After expanding to three campuses, it maintained these three chapters without further growth. In 1957, the society was reorganized with the assistance of the American Society for Metals. Alpha Sigma Mu was admitted to the Association of College Honor Societies in 1965.

It separated from the American Society for Metals in the 1990s. In the 21st century, it expanded internationally, with chapters installed in Australia, India, Russia, and Spain.

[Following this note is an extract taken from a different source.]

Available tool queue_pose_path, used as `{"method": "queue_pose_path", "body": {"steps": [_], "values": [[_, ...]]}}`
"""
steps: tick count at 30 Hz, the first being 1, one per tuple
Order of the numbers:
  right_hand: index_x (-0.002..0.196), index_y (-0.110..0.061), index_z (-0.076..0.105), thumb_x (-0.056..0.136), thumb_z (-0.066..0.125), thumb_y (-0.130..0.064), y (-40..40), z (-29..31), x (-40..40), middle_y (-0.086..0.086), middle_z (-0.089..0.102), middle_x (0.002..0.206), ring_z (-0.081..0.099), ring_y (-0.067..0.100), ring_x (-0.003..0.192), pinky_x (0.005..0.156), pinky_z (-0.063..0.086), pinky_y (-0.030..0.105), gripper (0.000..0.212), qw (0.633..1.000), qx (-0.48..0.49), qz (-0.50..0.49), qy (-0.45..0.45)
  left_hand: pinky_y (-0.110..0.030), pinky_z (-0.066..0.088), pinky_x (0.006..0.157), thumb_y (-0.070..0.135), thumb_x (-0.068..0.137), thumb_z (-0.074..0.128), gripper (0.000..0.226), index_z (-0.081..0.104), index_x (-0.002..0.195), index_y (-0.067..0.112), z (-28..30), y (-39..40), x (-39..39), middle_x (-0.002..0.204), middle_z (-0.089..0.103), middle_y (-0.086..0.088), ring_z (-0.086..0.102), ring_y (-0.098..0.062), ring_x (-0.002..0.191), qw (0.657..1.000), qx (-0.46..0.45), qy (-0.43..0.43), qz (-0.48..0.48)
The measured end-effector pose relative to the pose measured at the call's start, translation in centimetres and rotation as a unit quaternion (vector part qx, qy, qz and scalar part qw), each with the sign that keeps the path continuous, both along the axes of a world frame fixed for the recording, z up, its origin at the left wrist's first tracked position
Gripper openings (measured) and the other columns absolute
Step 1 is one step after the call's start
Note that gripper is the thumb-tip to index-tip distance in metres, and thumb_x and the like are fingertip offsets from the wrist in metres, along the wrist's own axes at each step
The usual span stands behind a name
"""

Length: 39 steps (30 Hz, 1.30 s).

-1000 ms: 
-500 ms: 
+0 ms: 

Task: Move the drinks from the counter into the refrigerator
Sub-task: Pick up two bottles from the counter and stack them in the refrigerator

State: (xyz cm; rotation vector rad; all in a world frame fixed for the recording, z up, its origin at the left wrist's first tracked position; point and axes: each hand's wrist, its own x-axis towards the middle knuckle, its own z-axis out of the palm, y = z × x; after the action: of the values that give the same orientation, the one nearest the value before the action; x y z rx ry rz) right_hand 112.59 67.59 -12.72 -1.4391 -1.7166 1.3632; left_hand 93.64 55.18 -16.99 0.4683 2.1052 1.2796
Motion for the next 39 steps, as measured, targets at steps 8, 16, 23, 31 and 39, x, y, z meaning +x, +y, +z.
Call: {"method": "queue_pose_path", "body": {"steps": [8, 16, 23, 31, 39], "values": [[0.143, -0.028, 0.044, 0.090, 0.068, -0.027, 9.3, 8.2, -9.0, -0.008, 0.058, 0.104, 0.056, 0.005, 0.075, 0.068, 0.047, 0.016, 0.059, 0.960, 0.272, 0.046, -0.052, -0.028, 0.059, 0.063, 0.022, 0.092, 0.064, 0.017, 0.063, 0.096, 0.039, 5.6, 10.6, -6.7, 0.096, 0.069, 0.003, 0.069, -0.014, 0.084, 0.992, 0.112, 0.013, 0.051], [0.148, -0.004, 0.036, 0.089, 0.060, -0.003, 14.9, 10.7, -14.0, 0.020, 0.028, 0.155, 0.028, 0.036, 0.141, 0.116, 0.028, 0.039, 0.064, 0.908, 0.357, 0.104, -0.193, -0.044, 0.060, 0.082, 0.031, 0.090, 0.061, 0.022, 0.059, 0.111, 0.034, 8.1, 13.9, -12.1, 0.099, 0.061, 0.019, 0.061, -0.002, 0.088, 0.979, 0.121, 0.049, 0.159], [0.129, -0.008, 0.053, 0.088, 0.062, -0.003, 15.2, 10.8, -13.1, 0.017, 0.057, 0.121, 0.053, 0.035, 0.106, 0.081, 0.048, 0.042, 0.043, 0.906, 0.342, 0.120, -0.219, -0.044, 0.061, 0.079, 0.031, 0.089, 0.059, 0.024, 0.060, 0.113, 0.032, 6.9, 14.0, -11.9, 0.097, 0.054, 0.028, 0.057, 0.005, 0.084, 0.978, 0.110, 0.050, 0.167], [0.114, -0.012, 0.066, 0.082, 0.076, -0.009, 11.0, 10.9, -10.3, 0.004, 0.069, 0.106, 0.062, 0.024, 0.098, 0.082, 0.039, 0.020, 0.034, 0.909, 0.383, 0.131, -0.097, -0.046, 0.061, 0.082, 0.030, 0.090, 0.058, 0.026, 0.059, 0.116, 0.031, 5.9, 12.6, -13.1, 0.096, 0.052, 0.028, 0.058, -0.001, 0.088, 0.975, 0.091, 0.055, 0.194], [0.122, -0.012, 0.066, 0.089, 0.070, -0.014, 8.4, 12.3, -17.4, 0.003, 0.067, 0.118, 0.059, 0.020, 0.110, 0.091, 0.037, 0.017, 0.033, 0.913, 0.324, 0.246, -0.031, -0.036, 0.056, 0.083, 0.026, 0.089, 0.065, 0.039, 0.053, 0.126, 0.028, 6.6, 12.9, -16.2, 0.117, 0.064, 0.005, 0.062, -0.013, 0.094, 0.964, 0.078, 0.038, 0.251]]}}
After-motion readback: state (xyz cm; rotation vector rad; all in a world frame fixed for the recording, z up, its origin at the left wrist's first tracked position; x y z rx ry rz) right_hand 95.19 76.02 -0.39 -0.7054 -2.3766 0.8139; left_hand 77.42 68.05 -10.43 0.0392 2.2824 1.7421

In 2012, the society had 34 active chapters, 150 active members, and a total membership of over 8,000. Its headquarters are housed at Michigan Technological University in Houghton, Michigan.

== Symbols==
The Alpha Sigma Mu badge is a rectangular gold or silver key engraved with a C-curve and the Greek letters ΑΣΜ. The society's colors are silver and gold. Its symbol is the C-curve. Its publication is ASM Blog.

== Membership ==
Alpha Sigma Mu has three classes of membership: regular (student), honorary, and distinguished life members. Potential student members are nominated by the chapters' faculty advisors. Initiates are juniors and seniors ranked in the top 25 percent of the department, with and a GPA in the top fifty percent. Graduate students are also eligible for membership.

== Chapters==
Following is list of Alpha Sigma Mu chapters.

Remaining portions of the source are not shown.